_Try it_:
Could you copy each line of the listing that holds "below"?

_Entries shown_:
*** Block opens ***

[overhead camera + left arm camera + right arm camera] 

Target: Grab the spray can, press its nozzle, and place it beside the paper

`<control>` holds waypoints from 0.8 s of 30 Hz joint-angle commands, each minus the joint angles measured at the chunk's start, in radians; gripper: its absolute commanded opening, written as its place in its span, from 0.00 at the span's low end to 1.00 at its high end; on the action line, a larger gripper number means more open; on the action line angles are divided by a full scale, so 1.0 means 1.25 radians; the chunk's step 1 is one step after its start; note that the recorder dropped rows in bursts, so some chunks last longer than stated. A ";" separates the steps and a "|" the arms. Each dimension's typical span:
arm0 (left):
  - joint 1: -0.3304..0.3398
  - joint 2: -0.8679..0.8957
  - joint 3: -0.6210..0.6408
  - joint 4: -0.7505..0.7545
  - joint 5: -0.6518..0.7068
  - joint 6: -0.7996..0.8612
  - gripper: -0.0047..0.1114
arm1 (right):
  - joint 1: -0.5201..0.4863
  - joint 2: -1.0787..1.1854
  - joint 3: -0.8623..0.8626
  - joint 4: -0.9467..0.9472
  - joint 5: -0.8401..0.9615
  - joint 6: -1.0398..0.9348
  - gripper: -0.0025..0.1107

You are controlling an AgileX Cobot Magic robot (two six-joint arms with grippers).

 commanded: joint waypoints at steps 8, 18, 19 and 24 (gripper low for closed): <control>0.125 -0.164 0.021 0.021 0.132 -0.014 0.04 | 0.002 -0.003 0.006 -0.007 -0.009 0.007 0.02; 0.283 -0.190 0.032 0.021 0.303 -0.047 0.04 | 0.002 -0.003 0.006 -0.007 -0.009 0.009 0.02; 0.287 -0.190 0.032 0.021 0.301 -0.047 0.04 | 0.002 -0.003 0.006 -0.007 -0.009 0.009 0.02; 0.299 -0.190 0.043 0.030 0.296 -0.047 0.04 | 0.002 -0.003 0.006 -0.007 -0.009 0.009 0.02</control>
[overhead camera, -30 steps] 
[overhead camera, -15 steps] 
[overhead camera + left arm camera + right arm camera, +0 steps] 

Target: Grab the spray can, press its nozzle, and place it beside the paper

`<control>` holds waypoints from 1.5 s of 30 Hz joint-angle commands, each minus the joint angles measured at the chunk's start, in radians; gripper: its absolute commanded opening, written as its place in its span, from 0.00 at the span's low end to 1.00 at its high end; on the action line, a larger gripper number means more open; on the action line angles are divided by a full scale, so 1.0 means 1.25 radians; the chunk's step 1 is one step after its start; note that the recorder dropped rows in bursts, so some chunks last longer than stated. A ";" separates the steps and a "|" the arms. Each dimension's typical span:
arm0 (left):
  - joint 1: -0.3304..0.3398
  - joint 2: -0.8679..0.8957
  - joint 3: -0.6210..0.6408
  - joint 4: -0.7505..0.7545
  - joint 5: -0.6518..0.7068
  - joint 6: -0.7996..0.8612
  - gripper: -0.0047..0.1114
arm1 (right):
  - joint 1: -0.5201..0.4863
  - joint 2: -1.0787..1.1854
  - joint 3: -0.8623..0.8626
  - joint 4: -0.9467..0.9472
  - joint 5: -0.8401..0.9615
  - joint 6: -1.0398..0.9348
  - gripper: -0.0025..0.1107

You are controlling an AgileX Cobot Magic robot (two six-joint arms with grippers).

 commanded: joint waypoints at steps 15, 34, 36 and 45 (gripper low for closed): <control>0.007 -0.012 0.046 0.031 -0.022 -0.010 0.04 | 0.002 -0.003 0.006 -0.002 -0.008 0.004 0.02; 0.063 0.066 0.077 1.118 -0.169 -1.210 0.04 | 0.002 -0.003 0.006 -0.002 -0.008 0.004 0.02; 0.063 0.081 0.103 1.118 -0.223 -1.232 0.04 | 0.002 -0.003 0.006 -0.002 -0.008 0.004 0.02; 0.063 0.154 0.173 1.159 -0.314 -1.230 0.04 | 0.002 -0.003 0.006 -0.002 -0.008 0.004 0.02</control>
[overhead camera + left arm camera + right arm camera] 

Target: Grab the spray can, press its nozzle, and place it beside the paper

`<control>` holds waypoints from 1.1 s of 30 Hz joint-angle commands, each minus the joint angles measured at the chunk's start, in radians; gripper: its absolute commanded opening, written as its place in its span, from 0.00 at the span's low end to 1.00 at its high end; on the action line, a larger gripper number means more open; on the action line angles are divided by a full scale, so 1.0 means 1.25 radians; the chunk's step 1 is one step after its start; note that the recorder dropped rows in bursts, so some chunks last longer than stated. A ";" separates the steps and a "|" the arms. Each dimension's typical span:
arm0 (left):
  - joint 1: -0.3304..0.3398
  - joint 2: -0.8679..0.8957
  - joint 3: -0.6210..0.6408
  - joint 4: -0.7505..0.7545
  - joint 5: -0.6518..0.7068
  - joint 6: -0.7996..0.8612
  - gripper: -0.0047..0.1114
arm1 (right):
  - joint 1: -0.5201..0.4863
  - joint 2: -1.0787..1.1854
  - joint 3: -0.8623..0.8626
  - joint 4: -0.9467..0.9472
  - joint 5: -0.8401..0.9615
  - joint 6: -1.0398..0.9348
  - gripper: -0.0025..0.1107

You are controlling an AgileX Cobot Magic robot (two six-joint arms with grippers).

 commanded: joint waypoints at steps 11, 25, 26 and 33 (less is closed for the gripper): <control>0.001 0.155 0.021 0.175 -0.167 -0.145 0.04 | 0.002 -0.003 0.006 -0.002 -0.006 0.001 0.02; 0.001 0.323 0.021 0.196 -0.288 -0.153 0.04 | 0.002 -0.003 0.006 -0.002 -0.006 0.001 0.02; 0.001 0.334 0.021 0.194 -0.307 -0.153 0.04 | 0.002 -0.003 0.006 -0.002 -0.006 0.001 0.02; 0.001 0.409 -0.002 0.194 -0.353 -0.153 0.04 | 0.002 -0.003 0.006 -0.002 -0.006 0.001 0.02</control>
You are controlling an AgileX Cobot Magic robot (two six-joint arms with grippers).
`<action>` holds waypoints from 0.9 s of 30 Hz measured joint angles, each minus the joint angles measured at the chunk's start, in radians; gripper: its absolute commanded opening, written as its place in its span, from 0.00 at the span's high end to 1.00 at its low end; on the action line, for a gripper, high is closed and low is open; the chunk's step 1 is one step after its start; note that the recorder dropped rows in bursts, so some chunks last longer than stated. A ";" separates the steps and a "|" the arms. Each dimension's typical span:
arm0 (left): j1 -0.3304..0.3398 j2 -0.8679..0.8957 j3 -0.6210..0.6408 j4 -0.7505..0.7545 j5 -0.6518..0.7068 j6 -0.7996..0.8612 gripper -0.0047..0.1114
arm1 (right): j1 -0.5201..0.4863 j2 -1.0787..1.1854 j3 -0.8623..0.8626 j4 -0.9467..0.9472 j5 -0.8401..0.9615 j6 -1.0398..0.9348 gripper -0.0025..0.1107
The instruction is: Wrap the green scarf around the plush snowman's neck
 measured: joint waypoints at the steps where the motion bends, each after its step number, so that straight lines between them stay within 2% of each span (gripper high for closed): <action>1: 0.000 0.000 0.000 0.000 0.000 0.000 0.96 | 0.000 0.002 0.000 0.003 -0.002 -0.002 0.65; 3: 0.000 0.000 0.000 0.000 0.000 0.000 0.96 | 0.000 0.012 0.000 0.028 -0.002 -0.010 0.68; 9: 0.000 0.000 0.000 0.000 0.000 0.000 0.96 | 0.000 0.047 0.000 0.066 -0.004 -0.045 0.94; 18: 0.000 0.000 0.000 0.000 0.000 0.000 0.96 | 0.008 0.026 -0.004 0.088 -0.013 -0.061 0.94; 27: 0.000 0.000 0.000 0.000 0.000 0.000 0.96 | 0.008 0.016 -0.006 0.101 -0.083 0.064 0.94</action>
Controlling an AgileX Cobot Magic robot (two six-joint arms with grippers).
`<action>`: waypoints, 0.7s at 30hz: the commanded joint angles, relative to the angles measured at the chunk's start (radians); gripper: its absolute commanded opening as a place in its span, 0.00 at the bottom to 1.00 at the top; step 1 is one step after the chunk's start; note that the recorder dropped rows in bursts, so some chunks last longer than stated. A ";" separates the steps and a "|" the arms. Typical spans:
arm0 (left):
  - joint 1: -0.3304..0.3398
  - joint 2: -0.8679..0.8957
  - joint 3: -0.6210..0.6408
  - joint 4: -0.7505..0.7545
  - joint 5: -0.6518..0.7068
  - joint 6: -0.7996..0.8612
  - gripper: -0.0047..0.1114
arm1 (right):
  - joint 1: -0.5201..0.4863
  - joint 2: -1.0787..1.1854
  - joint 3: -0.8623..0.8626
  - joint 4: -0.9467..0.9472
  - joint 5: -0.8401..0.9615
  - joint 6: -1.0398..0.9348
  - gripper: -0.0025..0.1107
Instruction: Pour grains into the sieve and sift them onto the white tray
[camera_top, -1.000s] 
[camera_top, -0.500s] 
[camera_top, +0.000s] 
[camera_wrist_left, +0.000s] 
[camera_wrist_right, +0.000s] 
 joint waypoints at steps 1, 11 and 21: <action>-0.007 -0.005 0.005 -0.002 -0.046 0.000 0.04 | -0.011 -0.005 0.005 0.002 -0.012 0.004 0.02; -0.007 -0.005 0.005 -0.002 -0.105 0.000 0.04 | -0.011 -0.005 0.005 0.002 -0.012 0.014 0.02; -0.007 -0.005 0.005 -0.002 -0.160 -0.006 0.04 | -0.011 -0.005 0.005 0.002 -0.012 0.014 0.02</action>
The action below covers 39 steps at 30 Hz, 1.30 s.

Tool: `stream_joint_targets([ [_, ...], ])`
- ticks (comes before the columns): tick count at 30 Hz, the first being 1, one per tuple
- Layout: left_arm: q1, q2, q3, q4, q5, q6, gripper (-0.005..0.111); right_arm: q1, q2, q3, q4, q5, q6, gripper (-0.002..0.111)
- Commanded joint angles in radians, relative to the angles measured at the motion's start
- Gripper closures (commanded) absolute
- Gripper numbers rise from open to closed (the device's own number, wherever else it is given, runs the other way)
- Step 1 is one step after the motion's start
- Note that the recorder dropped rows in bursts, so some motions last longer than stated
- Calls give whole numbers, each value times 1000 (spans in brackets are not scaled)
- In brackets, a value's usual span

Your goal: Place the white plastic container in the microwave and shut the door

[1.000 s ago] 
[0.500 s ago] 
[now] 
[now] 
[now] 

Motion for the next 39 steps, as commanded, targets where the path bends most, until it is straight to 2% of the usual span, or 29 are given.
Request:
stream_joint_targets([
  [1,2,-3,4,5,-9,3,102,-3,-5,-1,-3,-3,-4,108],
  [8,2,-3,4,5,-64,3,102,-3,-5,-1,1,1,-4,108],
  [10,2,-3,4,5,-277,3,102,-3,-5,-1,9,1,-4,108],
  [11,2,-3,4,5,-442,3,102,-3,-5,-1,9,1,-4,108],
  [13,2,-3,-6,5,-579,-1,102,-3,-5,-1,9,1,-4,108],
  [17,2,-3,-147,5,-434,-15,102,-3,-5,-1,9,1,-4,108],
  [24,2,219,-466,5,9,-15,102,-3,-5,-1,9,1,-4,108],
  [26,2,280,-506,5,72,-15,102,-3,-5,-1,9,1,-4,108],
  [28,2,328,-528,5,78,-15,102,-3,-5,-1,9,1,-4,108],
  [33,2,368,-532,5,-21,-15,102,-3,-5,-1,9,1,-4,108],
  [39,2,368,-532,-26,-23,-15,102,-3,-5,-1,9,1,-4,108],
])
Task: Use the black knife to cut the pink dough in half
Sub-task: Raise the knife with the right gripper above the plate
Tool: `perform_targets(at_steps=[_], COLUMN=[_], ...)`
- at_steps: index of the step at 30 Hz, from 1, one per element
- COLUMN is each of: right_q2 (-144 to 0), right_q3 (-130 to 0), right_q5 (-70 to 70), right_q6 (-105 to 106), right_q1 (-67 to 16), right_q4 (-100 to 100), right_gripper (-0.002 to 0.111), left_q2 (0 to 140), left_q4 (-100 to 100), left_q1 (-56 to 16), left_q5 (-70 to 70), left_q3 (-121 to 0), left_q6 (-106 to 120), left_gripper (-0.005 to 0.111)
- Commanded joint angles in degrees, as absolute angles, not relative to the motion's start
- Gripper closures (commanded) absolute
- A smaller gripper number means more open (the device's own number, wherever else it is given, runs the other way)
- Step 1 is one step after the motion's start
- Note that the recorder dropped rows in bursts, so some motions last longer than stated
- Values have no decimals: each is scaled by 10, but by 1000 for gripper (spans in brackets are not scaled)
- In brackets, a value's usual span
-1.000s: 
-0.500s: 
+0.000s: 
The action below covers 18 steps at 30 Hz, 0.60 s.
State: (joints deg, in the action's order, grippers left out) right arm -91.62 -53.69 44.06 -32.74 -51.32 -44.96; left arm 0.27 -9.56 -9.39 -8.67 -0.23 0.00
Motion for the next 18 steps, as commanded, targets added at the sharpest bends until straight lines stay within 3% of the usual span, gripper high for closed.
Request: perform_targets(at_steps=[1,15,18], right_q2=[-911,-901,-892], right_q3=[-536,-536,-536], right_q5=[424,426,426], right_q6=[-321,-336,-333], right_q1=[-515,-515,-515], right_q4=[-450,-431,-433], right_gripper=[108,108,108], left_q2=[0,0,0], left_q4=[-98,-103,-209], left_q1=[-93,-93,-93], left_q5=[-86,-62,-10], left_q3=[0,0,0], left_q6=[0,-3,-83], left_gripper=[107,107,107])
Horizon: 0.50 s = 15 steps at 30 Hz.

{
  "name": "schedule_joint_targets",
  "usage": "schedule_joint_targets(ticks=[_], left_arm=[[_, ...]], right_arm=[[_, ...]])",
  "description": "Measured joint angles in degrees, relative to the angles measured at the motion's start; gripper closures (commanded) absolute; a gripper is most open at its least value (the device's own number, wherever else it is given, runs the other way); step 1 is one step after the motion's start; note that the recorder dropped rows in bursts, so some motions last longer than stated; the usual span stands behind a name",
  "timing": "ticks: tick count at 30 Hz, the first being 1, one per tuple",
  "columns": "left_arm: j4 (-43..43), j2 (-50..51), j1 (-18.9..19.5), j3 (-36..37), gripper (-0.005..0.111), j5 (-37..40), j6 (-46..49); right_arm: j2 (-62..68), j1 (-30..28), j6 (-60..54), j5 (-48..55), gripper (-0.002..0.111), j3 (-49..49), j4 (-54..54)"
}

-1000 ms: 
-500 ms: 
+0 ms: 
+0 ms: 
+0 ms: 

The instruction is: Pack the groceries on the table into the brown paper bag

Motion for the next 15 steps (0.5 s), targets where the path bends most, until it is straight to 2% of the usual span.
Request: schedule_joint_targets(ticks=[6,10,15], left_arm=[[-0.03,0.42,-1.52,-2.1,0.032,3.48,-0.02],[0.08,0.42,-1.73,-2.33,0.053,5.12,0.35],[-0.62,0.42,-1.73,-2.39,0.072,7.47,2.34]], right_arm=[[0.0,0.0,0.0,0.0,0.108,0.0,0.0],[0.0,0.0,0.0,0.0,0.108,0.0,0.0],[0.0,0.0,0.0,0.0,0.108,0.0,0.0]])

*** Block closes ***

_Answer to the problem_:
The action below covers 39 steps at 30 Hz, 1.30 s.
The action below covers 18 steps at 30 Hz, 0.60 s.

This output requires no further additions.